DR-Seq: a new single-cell genomics method

Scientists at the Hubrecht Institute have developed the first integrated single-cell method for quantifying genomic DNA and mRNA from the same cell: DR-Seq. This method, which is described in a Nature Biotechnology article published this week, holds great promise for studying cell-to-cell heterogeneity in cancer biology. 

One of the central questions in biology is to understand how genetic variations influence the functioning of cells. Each individual cell in our body contains our genetic information, in the form of genomic DNA. How this genetic information is expressed, is determined by our mRNA, the molecule that is used to synthesize proteins that define the fate and function of individual cells. In the end these proteins determine whether a cell becomes a neuron, muscle cell, hair cell or any other cell.

DR-Seq method 
Over the last decade, understanding how genetic variations influence the behaviour of cells on a genome-wide scale has been investigated using a technique called next-generation sequencing. Next-generation sequencing based methods traditionally require starting with a large population of cells. When studying the behaviour of complex tissues that are often composed of several cell types or tumour populations that are very heterogeneous, such methods only provide an average description of the biological system.

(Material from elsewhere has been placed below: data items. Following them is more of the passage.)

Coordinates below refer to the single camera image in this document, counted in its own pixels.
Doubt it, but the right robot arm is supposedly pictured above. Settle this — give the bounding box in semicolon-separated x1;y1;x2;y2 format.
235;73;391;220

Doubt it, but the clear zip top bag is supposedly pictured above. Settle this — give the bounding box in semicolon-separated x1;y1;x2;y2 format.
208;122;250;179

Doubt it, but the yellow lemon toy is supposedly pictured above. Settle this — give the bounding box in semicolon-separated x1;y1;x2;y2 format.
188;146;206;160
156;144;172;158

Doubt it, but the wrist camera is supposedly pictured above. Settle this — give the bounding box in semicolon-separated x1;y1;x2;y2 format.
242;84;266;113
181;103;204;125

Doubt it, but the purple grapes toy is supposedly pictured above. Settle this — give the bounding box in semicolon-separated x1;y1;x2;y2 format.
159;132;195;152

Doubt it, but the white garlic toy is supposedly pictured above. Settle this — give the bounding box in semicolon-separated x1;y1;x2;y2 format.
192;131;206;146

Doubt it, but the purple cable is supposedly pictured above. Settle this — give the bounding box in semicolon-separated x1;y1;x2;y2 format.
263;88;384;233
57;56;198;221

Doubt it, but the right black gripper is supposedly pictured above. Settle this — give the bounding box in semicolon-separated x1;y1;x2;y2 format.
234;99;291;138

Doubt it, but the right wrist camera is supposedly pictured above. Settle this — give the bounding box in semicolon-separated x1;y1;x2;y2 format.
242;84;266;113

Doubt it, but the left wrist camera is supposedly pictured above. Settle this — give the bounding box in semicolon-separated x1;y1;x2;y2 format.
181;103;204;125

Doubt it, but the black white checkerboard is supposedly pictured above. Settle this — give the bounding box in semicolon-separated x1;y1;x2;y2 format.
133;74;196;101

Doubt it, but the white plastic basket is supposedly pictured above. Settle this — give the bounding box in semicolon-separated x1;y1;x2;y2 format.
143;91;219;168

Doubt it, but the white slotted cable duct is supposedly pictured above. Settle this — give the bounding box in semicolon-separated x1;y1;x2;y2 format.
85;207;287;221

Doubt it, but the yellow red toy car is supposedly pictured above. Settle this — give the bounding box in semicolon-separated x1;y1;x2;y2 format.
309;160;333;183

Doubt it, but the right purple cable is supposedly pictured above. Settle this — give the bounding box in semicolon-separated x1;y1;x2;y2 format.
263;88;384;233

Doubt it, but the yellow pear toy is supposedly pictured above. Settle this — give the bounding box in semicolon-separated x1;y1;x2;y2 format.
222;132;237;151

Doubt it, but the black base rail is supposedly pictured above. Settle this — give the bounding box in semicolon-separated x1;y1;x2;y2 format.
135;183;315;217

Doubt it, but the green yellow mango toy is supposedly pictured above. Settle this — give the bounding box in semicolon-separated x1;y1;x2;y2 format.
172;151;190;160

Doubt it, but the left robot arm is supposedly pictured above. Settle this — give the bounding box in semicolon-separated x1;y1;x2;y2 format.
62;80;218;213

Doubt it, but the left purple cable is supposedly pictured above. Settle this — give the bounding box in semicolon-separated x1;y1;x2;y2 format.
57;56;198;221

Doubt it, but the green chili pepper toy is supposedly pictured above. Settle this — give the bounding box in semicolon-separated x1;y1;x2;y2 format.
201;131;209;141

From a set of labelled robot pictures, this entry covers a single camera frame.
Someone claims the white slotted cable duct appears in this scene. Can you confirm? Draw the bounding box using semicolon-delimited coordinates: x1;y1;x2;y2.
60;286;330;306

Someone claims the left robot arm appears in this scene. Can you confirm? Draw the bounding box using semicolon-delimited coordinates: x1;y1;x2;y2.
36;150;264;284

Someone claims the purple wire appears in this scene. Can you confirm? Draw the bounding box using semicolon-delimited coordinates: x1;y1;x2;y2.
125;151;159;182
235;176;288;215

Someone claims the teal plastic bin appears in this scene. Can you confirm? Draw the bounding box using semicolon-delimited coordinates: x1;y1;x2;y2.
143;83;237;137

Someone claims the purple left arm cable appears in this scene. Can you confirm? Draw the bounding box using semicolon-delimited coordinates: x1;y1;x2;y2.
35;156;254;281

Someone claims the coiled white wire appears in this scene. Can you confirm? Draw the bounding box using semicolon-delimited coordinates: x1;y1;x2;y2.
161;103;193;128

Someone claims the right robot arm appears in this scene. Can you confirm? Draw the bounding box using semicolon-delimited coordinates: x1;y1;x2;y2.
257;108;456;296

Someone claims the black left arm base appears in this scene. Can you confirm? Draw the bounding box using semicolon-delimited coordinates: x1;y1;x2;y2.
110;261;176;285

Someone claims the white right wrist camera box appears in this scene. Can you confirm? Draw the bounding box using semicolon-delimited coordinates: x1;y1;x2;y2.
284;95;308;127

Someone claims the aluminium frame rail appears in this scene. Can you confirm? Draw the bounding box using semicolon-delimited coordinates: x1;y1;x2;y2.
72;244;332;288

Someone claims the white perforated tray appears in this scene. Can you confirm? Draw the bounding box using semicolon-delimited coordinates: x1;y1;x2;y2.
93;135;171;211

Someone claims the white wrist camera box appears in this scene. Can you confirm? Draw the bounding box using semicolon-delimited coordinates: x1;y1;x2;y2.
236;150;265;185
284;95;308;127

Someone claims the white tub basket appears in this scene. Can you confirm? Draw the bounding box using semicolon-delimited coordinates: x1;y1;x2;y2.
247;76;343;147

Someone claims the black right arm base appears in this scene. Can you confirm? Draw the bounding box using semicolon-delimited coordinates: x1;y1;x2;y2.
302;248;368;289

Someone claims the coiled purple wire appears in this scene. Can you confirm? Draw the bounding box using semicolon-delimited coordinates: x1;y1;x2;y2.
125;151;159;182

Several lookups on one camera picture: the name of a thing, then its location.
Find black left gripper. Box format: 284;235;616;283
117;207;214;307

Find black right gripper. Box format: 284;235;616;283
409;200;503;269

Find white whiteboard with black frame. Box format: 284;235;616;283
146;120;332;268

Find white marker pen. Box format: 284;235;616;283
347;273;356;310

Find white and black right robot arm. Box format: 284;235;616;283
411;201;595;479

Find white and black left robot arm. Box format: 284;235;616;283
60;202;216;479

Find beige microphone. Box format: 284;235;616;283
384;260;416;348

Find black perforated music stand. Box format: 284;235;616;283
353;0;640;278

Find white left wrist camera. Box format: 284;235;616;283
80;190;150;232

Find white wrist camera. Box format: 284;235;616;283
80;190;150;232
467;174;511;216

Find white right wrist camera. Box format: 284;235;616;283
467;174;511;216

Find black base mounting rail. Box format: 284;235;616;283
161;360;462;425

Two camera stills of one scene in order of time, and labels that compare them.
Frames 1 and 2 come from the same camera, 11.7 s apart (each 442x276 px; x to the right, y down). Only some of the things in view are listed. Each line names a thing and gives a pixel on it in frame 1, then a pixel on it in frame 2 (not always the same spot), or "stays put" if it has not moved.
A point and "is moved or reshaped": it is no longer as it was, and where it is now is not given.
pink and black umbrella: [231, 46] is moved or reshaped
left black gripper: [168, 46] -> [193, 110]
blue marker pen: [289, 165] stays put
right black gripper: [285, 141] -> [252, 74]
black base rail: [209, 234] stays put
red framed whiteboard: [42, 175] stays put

Advances in molecular biology over the last few years has led to the development of methods that allow sequencing the genome or mRNA from single cells. Such single-cell sequencing methods allow researchers to explore the variability that exists between individual cells. However, as these single-cell technologies are limited to quantifying either the genome or mRNA, it is currently impossible to explore which genetic variations directly influence gene expression in single cells. With the development of DR-Seq, it is possible to quantify both the genome and mRNA from a same single cell simultaneously.

Application
Genome-wide analysis of single cells using DR-Seq enables better understanding of how genetic variations influence the behaviour of individual cells and therefore holds great promise for cancer biology. Recent evidence suggests that heterogeneity within a tumour could lead to cancer subpopulations. These subpopulations potentially have different properties that could create small subsets being immune to drug therapy. DR-Seq would be ideally suited to identify and characterize genetic variations within these cancer subpopulations. This allows not only better understanding of the origin and evolution of tumours, but also helps with possibly developing better treatments in future. Furthermore, DR-Seq could be a helpful tool for studying other cells in our body like neurons. For example, a small number of neurons, in healthy and diseased states, show genetic variations between individual cells. Using DR-Seq, the functional consequences of these genomic variations can be investigated, which could give insights into several brain diseases.